Task to carry out: Reproduce the records exactly through the line with "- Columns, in".

Records shown:

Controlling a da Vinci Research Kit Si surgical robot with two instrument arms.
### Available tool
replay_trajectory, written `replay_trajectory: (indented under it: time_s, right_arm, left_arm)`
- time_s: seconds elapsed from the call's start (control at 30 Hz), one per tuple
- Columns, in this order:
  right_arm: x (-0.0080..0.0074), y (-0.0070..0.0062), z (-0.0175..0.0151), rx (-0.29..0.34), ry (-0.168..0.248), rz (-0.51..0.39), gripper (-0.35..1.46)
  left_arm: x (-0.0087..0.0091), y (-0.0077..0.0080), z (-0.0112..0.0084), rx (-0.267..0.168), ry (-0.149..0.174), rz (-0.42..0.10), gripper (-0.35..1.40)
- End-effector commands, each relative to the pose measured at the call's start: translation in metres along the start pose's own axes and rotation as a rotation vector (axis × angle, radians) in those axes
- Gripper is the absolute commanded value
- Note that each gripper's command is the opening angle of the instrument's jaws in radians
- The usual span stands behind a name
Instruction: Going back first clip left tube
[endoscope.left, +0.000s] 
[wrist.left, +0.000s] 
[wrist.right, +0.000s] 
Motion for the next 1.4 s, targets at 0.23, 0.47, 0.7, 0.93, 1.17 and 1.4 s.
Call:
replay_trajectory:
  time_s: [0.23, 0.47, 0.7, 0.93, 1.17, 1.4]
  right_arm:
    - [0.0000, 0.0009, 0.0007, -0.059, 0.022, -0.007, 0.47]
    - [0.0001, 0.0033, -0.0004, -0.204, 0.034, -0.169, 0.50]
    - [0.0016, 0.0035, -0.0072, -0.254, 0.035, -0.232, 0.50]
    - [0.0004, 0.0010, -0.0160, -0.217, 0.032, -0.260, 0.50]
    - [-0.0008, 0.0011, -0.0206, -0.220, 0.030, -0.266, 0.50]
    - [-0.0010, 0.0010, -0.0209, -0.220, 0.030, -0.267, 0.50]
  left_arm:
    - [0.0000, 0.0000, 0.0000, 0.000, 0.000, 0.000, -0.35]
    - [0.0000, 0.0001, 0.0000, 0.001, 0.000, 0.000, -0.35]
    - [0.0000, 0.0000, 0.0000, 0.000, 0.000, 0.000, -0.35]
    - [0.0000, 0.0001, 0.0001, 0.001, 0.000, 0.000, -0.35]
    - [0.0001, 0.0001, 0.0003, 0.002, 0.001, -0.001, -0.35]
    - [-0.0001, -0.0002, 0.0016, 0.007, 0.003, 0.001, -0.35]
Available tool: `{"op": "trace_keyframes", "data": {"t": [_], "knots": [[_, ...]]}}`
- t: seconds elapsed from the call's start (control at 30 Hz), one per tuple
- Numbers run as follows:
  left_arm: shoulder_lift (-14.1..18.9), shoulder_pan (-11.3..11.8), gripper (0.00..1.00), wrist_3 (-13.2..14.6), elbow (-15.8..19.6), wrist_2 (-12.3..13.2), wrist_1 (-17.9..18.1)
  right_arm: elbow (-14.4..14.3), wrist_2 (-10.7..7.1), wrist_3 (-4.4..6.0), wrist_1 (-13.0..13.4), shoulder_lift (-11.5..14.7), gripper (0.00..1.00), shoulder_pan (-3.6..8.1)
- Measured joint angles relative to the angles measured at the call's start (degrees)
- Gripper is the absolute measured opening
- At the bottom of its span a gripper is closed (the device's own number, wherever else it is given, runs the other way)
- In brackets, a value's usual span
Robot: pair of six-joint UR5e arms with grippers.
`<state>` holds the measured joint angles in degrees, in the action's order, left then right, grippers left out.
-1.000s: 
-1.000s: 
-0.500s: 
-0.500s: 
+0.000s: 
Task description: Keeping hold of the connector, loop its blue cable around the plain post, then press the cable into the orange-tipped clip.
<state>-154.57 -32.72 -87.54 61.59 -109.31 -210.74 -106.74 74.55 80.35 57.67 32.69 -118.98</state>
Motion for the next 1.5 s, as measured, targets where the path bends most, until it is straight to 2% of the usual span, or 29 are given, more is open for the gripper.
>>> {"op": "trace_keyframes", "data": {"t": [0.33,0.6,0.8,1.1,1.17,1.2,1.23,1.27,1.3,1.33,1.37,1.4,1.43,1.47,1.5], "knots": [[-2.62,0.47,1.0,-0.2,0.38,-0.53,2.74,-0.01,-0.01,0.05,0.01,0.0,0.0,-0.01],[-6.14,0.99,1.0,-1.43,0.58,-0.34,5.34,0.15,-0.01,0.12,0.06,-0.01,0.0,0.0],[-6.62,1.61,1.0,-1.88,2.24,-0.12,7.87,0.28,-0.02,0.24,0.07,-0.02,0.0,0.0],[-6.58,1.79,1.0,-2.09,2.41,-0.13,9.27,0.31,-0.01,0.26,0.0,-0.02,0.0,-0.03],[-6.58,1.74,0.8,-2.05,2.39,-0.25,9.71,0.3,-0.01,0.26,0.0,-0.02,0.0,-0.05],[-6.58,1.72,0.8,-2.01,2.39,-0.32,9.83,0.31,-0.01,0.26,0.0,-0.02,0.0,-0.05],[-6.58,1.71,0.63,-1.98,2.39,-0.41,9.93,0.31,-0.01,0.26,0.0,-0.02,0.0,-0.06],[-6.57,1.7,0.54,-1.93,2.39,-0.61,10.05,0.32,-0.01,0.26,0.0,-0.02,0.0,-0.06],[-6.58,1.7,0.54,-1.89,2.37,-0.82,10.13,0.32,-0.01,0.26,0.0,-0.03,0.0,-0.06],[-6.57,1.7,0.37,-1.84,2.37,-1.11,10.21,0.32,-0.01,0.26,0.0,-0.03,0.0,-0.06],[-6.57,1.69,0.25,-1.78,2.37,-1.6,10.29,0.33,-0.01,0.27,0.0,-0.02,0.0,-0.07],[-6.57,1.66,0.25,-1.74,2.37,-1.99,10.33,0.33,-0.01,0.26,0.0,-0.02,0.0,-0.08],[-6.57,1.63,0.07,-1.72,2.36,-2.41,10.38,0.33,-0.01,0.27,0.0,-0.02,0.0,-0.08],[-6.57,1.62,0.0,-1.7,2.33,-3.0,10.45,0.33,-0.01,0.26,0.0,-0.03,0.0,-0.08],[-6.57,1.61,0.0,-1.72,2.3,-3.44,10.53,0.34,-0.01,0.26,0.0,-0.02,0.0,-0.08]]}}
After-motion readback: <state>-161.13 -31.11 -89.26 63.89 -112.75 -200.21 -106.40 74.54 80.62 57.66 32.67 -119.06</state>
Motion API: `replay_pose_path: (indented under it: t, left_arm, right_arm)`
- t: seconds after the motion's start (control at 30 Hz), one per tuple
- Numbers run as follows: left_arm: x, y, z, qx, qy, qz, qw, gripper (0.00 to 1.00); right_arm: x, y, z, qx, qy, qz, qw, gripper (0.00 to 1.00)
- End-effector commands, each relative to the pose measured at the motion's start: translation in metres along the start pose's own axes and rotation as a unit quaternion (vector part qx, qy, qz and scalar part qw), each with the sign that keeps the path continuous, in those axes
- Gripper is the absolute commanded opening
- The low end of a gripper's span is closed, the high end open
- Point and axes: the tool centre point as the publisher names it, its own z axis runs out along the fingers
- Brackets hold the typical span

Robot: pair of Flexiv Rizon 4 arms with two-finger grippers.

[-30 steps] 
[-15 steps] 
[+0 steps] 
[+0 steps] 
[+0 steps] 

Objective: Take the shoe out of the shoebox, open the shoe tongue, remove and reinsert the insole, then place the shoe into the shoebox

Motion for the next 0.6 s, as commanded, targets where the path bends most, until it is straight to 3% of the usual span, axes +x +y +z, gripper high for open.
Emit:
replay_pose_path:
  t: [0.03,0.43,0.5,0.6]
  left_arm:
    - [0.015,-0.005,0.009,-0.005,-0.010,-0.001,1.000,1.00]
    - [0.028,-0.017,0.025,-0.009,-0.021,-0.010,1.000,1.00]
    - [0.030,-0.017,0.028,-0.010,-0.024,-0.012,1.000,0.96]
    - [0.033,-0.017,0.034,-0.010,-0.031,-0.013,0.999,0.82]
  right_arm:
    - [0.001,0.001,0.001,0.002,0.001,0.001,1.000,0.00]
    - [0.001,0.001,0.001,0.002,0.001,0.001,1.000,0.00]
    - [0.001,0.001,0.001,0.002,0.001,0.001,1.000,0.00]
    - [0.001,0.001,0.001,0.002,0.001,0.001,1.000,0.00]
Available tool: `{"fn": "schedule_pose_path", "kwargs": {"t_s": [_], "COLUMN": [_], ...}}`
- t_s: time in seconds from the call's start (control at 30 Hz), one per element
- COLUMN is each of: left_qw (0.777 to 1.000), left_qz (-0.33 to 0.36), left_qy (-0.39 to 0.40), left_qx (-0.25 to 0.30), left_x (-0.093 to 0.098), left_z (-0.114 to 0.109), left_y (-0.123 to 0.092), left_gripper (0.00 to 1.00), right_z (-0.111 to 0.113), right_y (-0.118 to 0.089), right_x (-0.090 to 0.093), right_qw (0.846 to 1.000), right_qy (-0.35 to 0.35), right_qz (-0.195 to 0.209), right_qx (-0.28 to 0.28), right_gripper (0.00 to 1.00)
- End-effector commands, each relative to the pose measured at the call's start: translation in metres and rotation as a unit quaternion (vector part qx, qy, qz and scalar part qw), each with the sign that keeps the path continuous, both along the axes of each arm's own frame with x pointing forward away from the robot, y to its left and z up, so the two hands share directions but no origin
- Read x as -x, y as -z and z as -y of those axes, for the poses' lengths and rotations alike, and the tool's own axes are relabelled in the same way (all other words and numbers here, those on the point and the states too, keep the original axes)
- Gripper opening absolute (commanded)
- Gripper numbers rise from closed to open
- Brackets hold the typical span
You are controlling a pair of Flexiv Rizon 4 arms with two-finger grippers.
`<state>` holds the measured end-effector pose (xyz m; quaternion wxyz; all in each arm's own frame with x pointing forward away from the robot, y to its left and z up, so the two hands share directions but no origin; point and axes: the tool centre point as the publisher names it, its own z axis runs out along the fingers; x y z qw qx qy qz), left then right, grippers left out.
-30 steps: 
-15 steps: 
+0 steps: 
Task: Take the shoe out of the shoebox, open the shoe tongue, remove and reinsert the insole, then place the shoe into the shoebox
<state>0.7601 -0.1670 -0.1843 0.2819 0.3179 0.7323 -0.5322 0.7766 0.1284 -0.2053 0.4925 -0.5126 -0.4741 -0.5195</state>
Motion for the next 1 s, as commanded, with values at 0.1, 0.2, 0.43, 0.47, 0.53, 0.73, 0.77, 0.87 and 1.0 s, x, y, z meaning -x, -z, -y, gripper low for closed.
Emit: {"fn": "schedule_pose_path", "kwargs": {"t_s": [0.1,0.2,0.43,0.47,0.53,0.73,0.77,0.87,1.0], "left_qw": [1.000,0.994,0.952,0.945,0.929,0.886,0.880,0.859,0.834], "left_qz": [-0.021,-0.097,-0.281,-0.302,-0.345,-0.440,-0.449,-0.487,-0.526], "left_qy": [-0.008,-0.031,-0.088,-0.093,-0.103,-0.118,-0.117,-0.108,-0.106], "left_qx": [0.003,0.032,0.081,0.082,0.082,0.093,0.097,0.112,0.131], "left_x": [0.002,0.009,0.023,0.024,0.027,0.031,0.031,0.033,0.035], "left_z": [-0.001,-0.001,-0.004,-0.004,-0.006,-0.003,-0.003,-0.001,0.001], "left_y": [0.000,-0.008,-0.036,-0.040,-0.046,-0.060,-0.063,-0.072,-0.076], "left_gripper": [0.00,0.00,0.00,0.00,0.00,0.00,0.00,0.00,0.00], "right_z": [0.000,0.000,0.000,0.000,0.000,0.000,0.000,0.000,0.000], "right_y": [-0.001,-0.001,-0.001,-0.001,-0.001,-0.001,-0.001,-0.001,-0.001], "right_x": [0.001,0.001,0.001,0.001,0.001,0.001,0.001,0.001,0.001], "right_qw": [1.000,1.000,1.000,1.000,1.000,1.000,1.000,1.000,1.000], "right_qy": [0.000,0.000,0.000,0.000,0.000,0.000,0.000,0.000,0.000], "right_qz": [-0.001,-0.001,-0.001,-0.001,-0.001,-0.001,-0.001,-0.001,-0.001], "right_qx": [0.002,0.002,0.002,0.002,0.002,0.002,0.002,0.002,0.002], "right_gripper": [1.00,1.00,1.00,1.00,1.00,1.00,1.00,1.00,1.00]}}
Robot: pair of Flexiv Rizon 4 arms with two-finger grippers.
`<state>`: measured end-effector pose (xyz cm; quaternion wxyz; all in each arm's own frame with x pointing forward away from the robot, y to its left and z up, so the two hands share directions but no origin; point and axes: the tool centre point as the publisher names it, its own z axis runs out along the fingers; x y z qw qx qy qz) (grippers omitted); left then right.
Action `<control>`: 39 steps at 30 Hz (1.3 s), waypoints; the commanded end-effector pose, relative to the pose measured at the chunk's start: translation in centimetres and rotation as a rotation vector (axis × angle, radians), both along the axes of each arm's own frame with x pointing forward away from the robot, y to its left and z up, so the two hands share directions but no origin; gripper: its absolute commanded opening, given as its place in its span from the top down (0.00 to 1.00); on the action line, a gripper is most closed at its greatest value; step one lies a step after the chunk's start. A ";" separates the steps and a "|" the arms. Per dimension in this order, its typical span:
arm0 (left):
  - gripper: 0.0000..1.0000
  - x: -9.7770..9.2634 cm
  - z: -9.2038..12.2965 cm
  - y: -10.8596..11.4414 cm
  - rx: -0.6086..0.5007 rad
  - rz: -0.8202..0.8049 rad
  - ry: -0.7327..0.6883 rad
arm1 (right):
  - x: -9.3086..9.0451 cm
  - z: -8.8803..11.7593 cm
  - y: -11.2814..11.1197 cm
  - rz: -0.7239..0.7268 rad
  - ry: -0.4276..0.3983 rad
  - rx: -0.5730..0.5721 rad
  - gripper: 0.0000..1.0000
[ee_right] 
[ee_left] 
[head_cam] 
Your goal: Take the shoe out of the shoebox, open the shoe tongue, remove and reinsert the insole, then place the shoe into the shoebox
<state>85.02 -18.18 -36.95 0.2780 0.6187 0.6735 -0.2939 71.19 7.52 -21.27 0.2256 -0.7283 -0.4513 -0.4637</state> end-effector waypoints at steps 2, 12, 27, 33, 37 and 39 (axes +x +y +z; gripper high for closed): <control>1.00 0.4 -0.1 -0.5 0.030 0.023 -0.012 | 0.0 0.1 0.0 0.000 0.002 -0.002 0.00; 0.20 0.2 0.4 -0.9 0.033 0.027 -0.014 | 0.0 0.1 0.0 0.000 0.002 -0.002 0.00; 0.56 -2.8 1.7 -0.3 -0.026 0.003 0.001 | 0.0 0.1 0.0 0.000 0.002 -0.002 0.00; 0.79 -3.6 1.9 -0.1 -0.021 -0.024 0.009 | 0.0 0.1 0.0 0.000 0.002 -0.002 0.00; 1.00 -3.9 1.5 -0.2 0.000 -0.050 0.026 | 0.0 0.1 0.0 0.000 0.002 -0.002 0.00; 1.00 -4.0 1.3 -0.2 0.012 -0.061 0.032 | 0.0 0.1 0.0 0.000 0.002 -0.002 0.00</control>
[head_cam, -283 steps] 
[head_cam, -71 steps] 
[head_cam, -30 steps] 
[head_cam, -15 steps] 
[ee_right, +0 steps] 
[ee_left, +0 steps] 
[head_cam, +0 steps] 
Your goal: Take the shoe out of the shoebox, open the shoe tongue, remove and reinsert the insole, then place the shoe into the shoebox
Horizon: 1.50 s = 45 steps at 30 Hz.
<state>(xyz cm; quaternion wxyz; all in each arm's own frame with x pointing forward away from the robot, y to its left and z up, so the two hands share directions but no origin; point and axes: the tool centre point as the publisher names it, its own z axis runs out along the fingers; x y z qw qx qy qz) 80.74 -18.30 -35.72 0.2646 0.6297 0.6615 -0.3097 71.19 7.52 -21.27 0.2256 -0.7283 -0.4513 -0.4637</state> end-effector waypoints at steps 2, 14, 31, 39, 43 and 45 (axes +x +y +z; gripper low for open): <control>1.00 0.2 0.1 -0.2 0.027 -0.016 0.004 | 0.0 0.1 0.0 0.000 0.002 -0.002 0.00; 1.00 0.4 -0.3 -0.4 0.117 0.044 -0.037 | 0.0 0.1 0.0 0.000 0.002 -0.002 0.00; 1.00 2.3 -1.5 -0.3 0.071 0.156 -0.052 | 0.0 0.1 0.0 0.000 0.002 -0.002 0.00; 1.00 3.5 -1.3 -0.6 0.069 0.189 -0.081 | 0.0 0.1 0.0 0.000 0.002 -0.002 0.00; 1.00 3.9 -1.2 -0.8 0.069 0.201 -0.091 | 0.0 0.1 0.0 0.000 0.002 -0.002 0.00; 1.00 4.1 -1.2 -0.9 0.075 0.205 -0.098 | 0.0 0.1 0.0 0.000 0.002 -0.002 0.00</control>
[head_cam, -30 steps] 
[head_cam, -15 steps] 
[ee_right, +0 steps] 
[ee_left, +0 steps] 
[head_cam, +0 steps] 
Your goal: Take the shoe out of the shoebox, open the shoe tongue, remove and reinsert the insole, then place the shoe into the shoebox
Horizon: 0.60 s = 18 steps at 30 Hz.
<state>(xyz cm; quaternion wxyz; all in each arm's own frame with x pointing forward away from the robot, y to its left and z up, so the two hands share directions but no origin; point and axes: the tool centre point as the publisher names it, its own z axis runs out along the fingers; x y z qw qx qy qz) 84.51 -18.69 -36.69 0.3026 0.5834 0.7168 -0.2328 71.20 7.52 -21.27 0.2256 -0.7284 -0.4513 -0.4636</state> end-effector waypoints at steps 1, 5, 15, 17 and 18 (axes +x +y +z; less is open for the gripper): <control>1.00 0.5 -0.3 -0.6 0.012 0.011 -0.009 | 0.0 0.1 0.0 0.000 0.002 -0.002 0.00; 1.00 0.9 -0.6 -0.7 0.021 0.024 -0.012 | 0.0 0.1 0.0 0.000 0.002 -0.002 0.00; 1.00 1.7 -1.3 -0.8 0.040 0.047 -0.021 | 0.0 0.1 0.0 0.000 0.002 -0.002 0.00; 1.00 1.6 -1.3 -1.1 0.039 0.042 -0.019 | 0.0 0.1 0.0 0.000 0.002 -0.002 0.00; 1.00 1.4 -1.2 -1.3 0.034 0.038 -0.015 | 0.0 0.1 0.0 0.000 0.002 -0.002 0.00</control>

Solution for this task:
Controlling a da Vinci Research Kit Si surgical robot with two instrument arms.
### Available tool
replay_trajectory, written `replay_trajectory: (indented under it: time_s, right_arm, left_arm)`
- time_s: seconds elapsed from the call's start (control at 30 Hz), one per tuple
- Columns, in this order:

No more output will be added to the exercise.